The term "microfibrillated cellulose" or "MFC", as used herein, unless indicated otherwise, refers to water-insoluble cellulose microfibrils, more particularly to water- insoluble cellulose microfibrils having a length L and a mean diameter D, wherein the ratio L/D is at least 30 and D is in the range of 1-50 nm. These cellulose microfibrils are no longer meshed into a cell wall polysaccharide matrix as a result of a defibrillation treatment, e.g. high pressure homogenization.

The term "oil" as used herein refers to glycerides selected from triglycerides, diglycerides, monoglycerides, phosphoglycerides and combinations thereof. The oil can be liquid, solid or semi-solid at ambient temperature (20°C).

The term "diameter" as used herein in relation to a particle, unless indicated otherwise, refers to the average equivalent spherical diameter of said particle. Likewise, unless indicated otherwise, the term "diameter" as used herein in relation to a microfibril, refers to the average diameter of said microfibril.

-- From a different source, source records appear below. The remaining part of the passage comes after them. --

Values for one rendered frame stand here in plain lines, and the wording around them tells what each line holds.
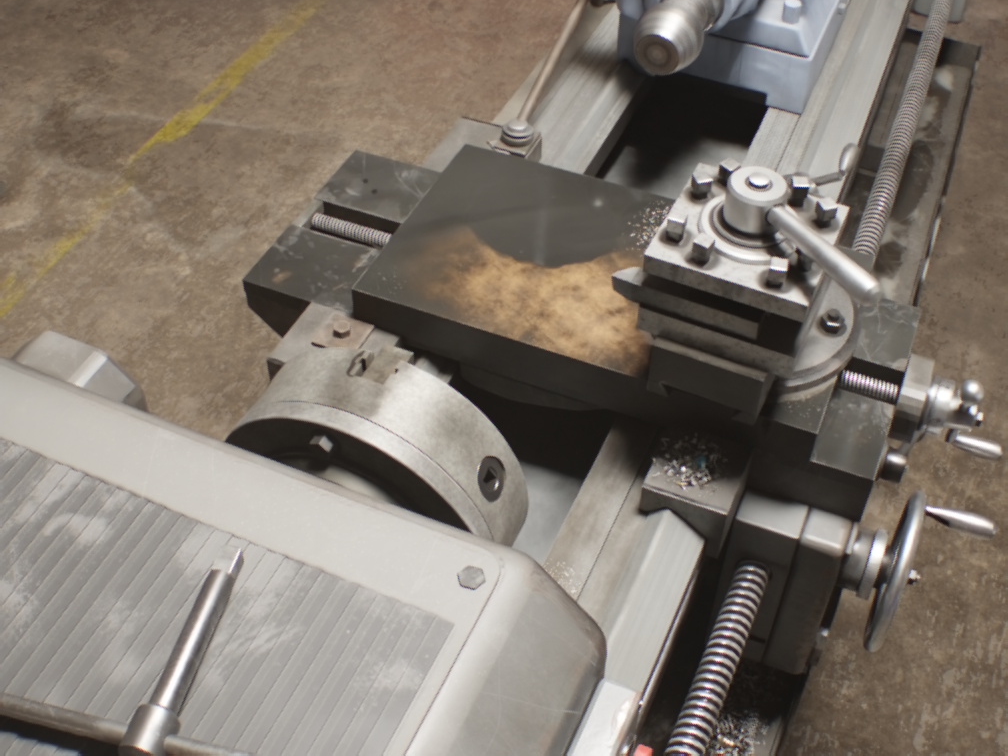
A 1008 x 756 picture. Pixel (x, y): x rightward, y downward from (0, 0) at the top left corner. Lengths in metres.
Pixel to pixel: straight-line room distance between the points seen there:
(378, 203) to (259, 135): 1.70
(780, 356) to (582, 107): 0.80
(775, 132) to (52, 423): 1.35
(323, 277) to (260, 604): 0.92
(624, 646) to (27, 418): 0.67
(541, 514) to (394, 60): 2.30
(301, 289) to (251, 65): 2.14
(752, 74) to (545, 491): 0.77
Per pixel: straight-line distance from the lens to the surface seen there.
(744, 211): 1.23
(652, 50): 1.62
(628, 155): 2.06
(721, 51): 1.98
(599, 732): 0.75
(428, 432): 0.98
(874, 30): 2.25
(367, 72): 3.60
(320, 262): 1.63
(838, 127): 1.98
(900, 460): 1.71
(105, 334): 2.89
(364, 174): 1.76
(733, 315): 1.25
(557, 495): 1.55
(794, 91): 1.99
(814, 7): 2.02
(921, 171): 2.71
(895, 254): 2.47
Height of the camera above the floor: 1.94
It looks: 44 degrees down
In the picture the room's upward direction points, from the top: 1 degrees clockwise
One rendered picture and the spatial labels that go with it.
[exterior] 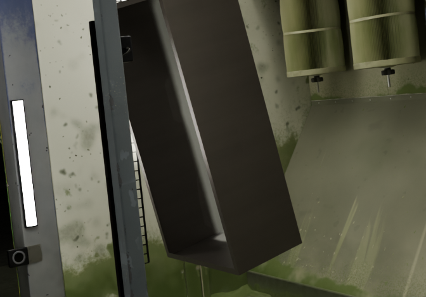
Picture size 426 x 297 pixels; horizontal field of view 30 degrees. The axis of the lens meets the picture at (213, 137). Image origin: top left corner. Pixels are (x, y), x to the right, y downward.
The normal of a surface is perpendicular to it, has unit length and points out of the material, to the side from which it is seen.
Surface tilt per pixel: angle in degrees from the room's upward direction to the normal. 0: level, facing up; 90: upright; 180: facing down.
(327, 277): 57
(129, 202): 90
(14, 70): 90
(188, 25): 91
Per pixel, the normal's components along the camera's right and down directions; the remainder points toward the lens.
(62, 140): 0.53, 0.00
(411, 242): -0.76, -0.44
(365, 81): -0.84, 0.11

The particle size distribution of the instant food product or of particulate ingredients present in the instant food product can be determined, for instance, by means of laser diffraction. Care should be taken that loose aggregates of particles are dissociated before the particle size measurements.

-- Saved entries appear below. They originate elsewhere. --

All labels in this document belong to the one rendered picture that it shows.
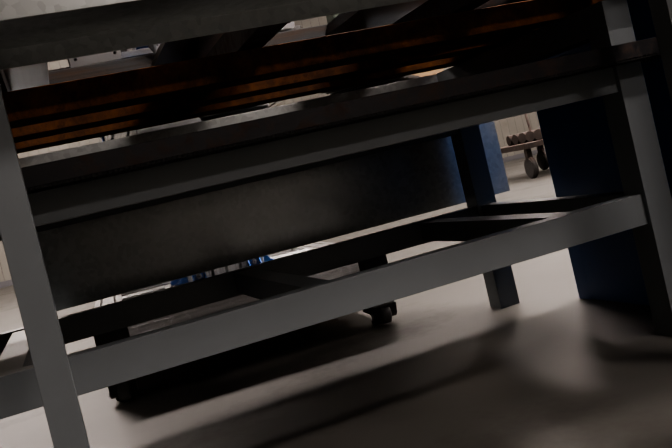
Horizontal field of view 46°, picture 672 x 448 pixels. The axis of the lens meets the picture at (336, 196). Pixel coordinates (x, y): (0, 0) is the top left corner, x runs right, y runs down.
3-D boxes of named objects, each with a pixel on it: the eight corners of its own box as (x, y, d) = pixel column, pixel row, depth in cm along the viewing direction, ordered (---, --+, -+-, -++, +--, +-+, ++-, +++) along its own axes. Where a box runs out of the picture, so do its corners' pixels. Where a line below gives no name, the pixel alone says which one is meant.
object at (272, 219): (510, 190, 235) (483, 74, 234) (55, 311, 192) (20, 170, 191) (503, 191, 238) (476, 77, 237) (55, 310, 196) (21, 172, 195)
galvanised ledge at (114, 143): (483, 74, 234) (481, 64, 234) (20, 170, 191) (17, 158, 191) (452, 86, 253) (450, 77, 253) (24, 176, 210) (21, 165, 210)
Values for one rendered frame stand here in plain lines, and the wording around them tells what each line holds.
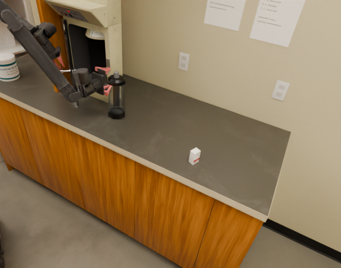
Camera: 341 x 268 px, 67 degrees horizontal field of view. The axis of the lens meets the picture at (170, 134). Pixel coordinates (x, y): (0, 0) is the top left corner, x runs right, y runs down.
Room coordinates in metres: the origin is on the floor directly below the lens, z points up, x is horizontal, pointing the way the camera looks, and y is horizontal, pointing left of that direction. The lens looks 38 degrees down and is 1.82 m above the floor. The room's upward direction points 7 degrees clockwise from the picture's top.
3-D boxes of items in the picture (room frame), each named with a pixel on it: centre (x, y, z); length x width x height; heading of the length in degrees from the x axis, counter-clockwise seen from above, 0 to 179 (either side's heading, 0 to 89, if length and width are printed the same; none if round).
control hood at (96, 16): (1.37, 0.55, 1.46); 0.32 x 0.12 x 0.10; 66
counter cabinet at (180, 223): (1.41, 0.34, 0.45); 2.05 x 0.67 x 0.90; 66
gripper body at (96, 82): (1.12, 0.39, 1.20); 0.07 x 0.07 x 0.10; 66
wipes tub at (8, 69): (1.55, 1.14, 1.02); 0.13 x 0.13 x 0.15
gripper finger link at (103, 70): (1.18, 0.37, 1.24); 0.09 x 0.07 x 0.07; 156
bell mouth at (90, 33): (1.51, 0.47, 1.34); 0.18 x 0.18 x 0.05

The particulate instant food product of the present invention preferably comprises at least 70 wt.%, more preferably at least 80 wt.% and most preferably at least 90 wt.% of particles having a diameter in the range of 10-10,000 μηη.

The food product typically contains at least 1 wt.% of the texturizing particles having a diameter in the range of 2-2,000 micrometer, more preferably at least 1 wt.% of the texturizing particles having a diameter in the range of 10-1 ,000 micrometer.

Besides the texturizing particles the instant food product contains one or more other particulate ingredients. Examples of such particulate ingredients include particles that contain dry plant material, dry meat, salt (e.g. NaCI, KCI and monosodium glutamate), sugar (e.g. sucrose, lactose, glucose, fructose) hydrolysed protein, yeast extract, thickener, gelling agent, flavouring and combinations thereof.

The water content of the instant food product preferably does not exceed 15 wt.%, more preferably it does not exceed 12 wt.%, even more preferably it does not exceed 8 wt.%, most preferably it does not exceed 6 wt.%.

The instant food product of the present invention preferably is a savoury food product. Typically, the food product contains 3-50 wt.%, more preferably 5-40 wt.% and most preferably 8-30 wt.% of salt selected from sodium chloride, potassium chloride and combinations thereof.

According to a particularly preferred embodiment the instant food product is selected from instant soup, instant sauce, instant gravy and instant bouillon. The instant food product of the present invention preferably is a packaged food product. The instant food product may suitably be packaged in, for instance, a sachet or a container. The MFC that is contained in the food product typically comprises at least 80 wt.% of cellulose microfibrils having a length L and a mean diameter D, wherein the ratio L/D is at least 10 and D is in the range of 3-70 nm. The MFC employed in accordance with the present invention preferably originates from parenchymal tissue from fruits, roots, bulbs, tubers, stalks, seeds or combination thereof. More preferably, the MFC originates from fruits.

Examples of suitable sources for MFC include citrus fruit, tomato fruit, peach fruit, pumpkin fruit, kiwi fruit, apple fruit, mango fruit, sugar beet, sugar cane, beet root, turnip, parsnip, maize, oat, wheat, peas or combinations thereof. More preferably, the MFC originates from citrus fruit, tomato fruit, sugar cane, sugar beet or a combination thereof. Most preferably, the MFC originates from citrus fruit, tomato fruit or a combination thereof.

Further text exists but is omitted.